Stored records:
════════

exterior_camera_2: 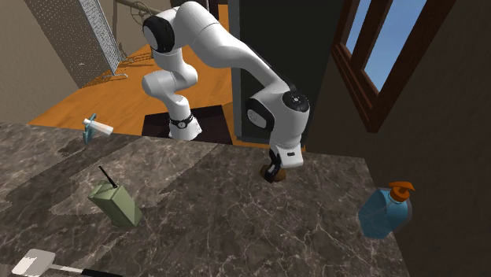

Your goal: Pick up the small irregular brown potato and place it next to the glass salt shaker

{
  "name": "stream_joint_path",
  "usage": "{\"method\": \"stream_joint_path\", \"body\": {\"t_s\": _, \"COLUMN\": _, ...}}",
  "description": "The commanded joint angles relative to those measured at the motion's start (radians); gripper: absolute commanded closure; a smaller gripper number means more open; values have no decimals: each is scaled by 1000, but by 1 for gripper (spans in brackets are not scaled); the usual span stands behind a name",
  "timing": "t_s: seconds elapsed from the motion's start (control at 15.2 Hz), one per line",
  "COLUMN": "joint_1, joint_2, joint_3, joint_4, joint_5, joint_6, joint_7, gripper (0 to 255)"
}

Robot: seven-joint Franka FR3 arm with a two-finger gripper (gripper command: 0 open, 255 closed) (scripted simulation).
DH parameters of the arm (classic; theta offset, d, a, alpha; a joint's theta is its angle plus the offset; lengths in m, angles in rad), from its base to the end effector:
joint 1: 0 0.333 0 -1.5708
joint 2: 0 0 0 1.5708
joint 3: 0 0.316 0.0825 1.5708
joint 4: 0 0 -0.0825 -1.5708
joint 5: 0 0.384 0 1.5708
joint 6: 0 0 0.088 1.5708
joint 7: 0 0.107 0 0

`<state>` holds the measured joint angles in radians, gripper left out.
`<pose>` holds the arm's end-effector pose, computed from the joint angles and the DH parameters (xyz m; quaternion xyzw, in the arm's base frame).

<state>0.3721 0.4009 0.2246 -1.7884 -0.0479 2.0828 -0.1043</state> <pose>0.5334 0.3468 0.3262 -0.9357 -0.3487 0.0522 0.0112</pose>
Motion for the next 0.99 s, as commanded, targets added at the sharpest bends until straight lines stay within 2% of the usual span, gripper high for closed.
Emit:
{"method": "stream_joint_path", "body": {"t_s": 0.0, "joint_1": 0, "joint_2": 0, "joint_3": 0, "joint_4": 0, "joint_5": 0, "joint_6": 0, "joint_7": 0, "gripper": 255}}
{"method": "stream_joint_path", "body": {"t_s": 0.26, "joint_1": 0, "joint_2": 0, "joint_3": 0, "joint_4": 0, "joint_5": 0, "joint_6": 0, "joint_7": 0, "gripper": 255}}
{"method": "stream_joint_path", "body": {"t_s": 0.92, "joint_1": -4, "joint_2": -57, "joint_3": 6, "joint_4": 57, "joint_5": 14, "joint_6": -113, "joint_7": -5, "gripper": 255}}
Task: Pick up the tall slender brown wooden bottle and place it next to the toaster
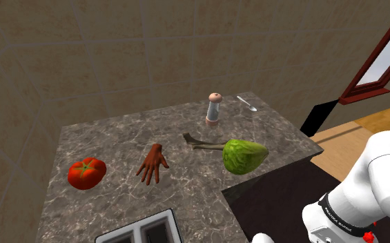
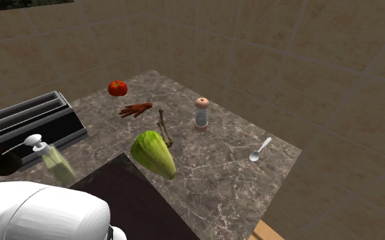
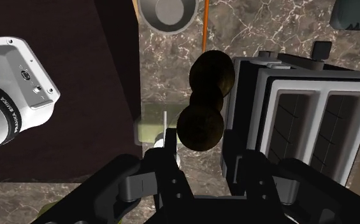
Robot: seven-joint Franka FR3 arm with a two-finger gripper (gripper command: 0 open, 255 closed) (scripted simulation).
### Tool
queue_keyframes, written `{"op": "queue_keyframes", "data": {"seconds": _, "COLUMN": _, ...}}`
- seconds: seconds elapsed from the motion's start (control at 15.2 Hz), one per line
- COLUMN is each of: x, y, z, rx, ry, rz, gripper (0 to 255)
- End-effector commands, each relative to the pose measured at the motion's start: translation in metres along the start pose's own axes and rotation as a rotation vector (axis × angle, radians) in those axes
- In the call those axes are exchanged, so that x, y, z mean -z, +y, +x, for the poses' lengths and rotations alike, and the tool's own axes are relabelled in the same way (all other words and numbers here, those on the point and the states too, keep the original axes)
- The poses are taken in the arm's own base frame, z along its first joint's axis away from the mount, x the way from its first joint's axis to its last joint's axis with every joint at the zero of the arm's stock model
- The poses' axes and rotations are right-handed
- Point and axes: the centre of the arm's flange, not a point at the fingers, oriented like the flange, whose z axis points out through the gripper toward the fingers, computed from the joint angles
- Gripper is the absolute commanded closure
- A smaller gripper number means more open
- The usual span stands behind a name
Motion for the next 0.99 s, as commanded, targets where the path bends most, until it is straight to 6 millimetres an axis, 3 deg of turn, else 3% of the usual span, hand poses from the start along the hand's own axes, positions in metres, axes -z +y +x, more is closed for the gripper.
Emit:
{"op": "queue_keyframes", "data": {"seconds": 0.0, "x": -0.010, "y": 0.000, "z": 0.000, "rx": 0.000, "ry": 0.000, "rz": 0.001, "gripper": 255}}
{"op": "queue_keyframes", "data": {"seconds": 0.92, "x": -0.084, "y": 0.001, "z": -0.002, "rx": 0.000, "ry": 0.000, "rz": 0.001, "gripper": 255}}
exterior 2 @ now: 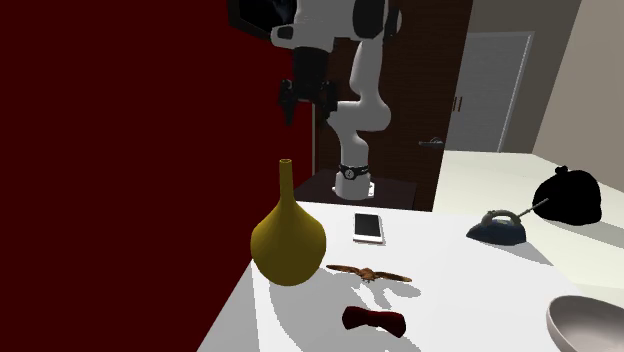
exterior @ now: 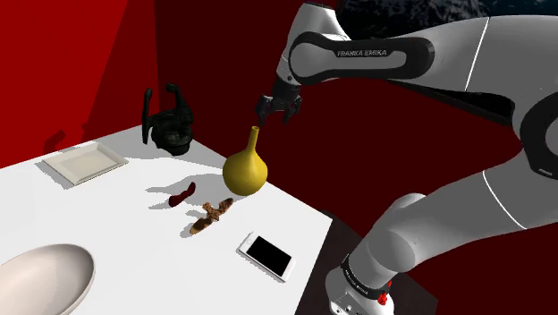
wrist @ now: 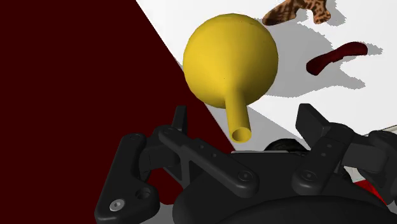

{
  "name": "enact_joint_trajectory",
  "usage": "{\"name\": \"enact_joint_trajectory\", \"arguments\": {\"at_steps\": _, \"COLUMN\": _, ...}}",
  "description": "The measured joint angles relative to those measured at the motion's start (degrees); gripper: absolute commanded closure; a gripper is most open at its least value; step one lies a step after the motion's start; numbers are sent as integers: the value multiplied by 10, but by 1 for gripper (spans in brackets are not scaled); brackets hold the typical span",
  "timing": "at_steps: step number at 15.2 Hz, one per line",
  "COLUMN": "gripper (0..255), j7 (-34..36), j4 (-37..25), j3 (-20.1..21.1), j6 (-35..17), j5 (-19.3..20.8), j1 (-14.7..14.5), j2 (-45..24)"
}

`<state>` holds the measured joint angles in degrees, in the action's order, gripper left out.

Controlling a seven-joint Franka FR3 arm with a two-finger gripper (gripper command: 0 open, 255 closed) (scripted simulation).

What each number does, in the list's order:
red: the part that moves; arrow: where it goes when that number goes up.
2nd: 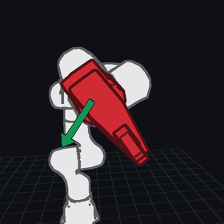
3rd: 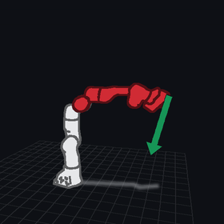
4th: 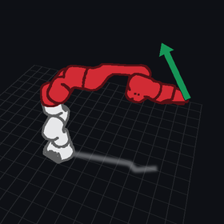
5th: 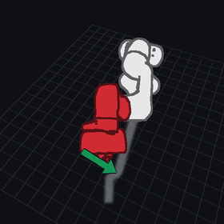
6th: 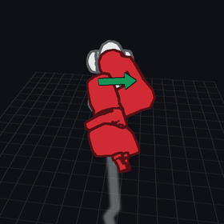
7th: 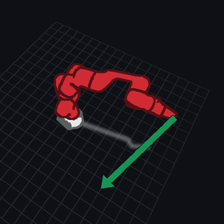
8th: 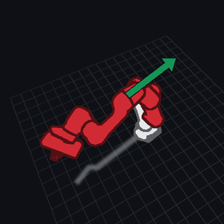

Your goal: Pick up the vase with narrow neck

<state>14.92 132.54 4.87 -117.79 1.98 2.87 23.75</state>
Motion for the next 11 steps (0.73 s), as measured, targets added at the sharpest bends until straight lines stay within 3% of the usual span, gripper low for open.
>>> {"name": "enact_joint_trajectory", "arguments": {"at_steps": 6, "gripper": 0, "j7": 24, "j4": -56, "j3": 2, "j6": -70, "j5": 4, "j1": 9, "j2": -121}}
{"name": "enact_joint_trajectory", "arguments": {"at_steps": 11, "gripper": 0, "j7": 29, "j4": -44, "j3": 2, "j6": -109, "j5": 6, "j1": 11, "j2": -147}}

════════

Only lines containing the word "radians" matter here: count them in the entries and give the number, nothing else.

3